*About this exercise*
Copy out once more, exactly, the line with "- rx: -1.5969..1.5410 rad" and all the lines after it, up to the last line of the data.
==================================================
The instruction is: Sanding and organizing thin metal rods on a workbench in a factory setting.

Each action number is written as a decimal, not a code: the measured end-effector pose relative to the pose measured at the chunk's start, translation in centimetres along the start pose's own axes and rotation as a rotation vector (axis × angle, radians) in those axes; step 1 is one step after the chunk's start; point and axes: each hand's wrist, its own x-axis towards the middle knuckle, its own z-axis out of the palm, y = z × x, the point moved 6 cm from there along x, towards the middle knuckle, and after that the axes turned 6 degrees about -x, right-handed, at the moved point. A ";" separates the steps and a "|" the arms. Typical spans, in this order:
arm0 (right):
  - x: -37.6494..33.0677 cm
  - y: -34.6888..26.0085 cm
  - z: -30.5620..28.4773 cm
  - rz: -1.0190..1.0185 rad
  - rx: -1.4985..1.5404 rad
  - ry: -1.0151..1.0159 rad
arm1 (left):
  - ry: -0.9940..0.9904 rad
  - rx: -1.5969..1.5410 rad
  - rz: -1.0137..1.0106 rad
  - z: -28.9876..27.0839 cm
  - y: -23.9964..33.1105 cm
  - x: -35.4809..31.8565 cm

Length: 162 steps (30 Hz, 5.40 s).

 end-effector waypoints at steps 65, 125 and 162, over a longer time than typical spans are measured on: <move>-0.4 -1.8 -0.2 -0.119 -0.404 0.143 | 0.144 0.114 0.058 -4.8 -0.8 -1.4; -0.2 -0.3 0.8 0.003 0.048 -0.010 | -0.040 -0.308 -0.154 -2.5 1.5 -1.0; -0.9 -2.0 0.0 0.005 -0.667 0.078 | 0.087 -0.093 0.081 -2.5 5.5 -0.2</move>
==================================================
*Response to the exercise*
  - rx: -1.5969..1.5410 rad
  - rz: -1.0137..1.0106 rad
  - z: -28.9876..27.0839 cm
  - y: -23.9964..33.1105 cm
  - x: -35.4809..31.8565 cm

Length: 162 steps (30 Hz, 5.40 s).

 end-effector waypoints at steps 65, 125 and 162, over a longer time than typical spans are measured on: <move>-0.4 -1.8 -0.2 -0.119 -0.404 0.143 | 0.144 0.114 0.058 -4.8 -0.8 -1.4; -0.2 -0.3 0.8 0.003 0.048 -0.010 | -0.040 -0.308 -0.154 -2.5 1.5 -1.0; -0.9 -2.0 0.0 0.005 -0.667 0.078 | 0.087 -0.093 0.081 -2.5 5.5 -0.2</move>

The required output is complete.